TRYHACKME JACK -- hack WordPress server , gain shell,escalate privs to root using a Python module.

Today I'm doing jack from tryhackme this box is marked hard. this is a CTF challenge, so I'll walk you through and show you how to root this box. The tools that We'll be using is Nmap, wpscan, Burp, pspy.
I'll start by enumerating the box and see that its running WordPress. We'll Then Use the wpscan tool to enumerate users and get some credentials by brute-forcing the application. now in order for us to get a reverse shell, we'll need to escalate our privileges from a normal user to an administrator on WordPress.
then edit the PHP file and inject our reverse shellcode and get a reverse shell as user www-data.
We'll find a file in the home directory called reminder.txt. That tells us There's a backups folder somewhere on the system.
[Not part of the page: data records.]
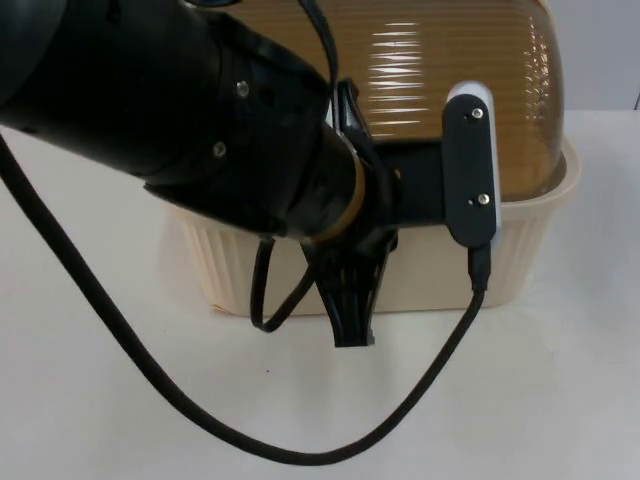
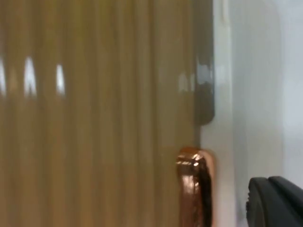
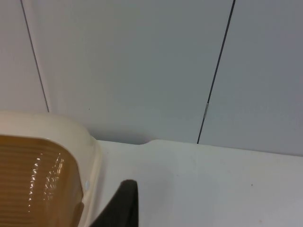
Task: Open the box lid with the left hand, place the block into the box with the right hand, then close the box lid with the left hand.
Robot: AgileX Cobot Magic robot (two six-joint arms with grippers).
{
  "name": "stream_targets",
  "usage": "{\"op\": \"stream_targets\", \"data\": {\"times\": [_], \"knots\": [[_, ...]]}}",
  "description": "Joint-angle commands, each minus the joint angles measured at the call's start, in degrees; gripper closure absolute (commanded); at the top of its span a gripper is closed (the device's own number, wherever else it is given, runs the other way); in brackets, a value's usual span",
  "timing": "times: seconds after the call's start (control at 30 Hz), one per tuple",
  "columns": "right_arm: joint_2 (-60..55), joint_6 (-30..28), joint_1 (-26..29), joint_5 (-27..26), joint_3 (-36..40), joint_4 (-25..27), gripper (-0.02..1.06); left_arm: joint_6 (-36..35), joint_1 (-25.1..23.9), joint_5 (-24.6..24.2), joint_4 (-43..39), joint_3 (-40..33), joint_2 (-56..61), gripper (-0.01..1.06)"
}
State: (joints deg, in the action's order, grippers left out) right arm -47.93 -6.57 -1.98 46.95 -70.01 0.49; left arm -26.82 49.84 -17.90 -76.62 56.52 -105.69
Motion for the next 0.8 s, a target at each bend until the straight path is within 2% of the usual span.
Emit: {"op": "stream_targets", "data": {"times": [0.0, 0.17, 0.3, 0.43, 0.77], "knots": [[0.16, -0.48, 0.09, -0.49, -0.28, -0.49, 0.0, -0.01, 0.0, -0.97, 0.08, 0.33, -0.02, 1.05], [0.16, -0.48, 0.09, -0.49, -0.28, -0.49, 0.0, 0.08, 0.0, -2.31, 1.78, 0.93, 0.46, 1.05], [0.16, -0.48, 0.09, -0.49, -0.28, -0.49, 0.0, 2.78, 0.0, -2.31, 4.57, 0.93, 1.33, 1.05], [0.16, -0.48, 0.09, -0.49, -0.28, -0.49, 0.0, 10.24, 0.0, -1.7, 12.24, 0.93, 2.3, 1.05], [0.16, -0.48, 0.09, -0.25, -0.28, -0.49, 0.0, 10.72, 0.0, -0.89, 11.07, 0.93, 2.3, 1.05]]}}
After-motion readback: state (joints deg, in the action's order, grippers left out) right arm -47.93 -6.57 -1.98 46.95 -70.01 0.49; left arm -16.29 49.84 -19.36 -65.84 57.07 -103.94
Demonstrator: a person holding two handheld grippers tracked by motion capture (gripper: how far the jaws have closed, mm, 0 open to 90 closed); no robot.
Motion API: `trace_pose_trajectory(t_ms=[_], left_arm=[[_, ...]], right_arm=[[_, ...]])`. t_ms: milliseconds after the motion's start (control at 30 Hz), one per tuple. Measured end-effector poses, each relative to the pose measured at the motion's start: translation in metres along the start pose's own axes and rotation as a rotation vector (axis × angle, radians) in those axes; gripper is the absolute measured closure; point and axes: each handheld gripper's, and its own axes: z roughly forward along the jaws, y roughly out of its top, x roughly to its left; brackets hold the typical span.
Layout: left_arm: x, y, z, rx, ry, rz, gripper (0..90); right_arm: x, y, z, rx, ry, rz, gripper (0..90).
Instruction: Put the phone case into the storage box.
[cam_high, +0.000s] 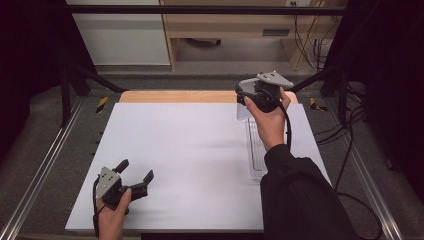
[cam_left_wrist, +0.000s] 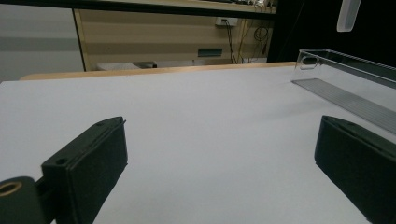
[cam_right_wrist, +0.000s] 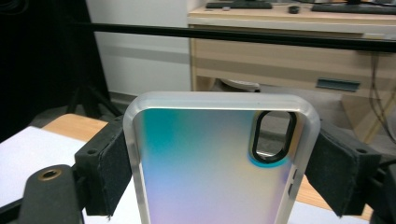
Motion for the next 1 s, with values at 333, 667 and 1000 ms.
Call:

So we'll need to use the "FIND" command to search for that folder once we find it. We'll see that there is an ssh key for jack. We will then use that ssh key to login as jack and then do some more Enumeration using pspy to monitor the processes that are running.
we'll notice that root has a cronjob running every minute running a script that imports the os module which we have read and write access. We'll modify the os module and get a reverse shell as root. So I've Done this machine already and since this is your guy's first time ill be attacking this machine like if it was my first time so you guys can see the full process.